Work order: Please copy each line of the data that includes the string "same".

Extracted material: Begin

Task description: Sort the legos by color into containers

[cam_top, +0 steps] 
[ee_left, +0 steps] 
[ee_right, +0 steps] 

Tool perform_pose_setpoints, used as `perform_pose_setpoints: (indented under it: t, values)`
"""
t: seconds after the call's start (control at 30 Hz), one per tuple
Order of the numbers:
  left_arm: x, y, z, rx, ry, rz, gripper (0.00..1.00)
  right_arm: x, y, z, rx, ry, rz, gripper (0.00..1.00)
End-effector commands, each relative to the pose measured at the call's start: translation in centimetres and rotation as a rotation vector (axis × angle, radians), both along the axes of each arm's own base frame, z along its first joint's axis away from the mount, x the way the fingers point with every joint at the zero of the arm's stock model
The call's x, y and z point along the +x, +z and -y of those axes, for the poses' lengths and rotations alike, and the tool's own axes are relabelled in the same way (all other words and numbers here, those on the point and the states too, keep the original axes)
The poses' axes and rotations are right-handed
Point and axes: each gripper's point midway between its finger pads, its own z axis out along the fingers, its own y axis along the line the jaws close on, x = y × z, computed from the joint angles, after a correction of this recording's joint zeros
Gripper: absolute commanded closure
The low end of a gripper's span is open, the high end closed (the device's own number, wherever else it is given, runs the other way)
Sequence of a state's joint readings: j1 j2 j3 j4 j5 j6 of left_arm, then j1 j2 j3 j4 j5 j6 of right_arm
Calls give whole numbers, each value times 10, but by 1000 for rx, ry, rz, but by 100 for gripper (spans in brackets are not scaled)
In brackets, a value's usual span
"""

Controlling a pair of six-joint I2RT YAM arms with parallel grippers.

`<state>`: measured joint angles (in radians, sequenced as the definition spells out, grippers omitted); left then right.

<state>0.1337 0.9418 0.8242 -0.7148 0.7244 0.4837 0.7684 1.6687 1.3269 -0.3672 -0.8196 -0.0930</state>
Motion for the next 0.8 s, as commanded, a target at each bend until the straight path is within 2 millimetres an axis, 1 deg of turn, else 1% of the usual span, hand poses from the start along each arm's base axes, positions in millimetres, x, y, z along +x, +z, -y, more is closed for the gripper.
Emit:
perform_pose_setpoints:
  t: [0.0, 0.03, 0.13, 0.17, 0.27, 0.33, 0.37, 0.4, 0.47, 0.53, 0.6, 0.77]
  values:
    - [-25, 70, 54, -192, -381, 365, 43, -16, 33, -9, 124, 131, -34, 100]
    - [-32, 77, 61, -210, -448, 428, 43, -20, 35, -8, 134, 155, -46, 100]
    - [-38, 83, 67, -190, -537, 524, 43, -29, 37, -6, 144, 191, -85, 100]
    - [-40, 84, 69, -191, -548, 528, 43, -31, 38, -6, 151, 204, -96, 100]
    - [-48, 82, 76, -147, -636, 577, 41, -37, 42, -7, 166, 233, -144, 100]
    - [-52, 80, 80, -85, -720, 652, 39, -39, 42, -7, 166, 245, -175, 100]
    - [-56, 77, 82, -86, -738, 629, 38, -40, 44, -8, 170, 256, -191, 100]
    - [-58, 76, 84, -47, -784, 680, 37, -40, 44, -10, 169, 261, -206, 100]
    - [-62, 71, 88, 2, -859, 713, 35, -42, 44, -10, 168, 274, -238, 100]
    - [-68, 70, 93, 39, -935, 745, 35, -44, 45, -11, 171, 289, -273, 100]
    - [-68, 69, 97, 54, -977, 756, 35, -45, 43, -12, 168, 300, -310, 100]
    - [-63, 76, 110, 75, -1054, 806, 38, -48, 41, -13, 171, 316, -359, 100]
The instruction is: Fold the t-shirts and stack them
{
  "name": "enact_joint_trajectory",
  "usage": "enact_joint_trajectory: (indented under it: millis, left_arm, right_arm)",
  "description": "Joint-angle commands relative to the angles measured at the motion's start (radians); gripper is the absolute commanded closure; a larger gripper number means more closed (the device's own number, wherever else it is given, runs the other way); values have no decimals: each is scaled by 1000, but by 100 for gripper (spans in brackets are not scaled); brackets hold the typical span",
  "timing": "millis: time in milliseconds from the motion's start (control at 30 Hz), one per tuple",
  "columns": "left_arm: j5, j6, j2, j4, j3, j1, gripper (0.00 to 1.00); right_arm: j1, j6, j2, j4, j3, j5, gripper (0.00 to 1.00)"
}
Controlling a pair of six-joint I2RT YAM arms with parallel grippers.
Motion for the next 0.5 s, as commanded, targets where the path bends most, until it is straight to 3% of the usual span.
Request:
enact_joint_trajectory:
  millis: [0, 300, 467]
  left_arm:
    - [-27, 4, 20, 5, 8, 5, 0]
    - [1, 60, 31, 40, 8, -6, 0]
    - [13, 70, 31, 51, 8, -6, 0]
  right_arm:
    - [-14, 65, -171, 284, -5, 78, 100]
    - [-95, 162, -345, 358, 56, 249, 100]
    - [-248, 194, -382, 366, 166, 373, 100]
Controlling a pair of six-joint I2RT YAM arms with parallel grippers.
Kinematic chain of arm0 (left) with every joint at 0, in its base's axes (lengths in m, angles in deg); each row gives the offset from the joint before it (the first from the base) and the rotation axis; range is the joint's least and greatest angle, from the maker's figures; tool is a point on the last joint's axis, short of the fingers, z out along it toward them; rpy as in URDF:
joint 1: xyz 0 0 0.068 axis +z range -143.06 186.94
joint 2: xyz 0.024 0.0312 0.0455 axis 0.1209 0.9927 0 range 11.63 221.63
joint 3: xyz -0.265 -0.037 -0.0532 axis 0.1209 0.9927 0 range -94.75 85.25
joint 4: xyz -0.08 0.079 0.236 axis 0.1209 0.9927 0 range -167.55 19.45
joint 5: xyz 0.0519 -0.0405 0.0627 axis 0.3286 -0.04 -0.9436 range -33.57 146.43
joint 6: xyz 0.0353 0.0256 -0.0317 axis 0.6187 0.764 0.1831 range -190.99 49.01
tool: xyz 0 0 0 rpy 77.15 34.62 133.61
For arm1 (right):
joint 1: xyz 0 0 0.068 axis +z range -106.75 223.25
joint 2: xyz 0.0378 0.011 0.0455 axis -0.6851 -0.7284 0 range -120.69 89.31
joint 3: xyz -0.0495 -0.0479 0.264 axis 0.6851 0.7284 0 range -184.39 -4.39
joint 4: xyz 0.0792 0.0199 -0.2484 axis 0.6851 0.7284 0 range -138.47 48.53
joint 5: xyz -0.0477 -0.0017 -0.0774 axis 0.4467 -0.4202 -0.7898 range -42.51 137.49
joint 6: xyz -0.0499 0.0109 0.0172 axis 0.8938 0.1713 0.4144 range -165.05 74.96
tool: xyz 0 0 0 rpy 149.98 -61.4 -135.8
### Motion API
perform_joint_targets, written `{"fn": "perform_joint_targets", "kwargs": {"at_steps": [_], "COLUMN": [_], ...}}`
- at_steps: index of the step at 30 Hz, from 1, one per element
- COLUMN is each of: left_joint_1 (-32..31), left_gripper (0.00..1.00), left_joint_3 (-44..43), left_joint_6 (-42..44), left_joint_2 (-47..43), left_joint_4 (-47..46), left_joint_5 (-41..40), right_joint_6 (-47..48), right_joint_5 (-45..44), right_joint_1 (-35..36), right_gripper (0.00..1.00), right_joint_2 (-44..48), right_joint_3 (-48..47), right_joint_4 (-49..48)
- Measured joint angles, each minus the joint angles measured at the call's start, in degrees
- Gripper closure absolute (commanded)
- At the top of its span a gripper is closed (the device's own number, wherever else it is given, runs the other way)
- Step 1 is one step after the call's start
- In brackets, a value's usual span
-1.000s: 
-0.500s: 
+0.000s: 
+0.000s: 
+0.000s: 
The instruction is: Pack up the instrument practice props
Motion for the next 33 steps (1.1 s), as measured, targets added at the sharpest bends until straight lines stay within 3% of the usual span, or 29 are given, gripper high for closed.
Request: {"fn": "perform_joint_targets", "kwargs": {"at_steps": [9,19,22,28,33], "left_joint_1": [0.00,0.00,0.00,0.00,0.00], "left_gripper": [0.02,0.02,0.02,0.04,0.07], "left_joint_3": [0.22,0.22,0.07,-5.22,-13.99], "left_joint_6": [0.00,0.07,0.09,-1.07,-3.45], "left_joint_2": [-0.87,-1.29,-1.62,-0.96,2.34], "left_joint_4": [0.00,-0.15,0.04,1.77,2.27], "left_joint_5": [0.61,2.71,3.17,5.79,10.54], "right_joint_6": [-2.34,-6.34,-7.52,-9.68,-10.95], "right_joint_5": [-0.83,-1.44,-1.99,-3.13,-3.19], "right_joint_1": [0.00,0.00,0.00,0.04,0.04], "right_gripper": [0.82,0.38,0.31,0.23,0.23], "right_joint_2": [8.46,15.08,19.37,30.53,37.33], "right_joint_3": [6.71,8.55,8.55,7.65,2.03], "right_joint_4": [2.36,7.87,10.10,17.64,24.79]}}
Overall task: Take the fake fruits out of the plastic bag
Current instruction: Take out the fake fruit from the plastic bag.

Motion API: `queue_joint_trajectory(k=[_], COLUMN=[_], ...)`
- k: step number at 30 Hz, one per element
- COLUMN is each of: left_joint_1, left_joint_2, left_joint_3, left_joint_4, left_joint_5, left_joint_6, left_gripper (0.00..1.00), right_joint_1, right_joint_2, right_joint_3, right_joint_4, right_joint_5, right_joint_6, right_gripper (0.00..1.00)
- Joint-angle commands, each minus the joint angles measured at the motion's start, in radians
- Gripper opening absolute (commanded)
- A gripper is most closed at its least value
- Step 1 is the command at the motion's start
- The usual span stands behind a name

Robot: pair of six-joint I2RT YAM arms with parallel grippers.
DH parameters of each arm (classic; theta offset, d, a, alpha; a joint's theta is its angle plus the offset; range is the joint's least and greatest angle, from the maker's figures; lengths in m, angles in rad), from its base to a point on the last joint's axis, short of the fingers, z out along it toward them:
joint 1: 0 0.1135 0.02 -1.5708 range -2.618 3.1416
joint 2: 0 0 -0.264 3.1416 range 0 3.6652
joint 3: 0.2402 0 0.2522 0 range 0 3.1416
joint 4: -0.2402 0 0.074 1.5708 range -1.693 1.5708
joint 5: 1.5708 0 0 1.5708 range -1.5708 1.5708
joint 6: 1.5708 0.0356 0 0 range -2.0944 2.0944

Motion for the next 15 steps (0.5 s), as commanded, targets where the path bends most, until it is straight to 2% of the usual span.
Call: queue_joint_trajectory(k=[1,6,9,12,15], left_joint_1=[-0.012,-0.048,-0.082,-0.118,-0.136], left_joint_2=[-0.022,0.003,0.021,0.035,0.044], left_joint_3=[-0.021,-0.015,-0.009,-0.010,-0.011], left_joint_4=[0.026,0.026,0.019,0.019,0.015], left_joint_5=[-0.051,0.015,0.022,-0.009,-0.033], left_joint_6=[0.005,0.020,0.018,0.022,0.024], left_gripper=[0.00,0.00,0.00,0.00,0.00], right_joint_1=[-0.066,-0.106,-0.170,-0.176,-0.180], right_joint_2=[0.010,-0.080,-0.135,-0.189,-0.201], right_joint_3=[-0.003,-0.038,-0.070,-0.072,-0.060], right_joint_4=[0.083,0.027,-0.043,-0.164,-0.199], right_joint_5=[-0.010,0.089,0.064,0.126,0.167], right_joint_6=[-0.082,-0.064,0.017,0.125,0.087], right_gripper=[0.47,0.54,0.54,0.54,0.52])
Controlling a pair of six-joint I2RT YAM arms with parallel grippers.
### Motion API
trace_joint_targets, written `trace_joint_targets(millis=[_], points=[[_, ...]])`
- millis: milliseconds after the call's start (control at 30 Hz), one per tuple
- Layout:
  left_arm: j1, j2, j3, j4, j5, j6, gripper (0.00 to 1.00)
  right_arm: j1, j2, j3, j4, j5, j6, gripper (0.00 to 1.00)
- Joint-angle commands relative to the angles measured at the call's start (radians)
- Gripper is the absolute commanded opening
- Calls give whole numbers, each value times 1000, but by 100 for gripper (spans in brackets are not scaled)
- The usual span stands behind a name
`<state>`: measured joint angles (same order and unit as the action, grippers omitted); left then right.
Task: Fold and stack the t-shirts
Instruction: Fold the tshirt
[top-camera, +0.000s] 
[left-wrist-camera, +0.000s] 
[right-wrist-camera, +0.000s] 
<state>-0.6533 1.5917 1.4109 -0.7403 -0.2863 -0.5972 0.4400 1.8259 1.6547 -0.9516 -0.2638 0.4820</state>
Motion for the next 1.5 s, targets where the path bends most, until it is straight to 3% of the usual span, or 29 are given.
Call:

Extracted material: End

Output below:
The call's x, y and z point along the +x, +z and -y of those axes, for the poses' lengths and rotations alike, and the tool's own axes are relabelled in the same way (all other words and numbers here, those on the point and the states too, keep the original axes)
`<state>`: measured joint angles (same order and unit as the action, grippers omitted); left then right.

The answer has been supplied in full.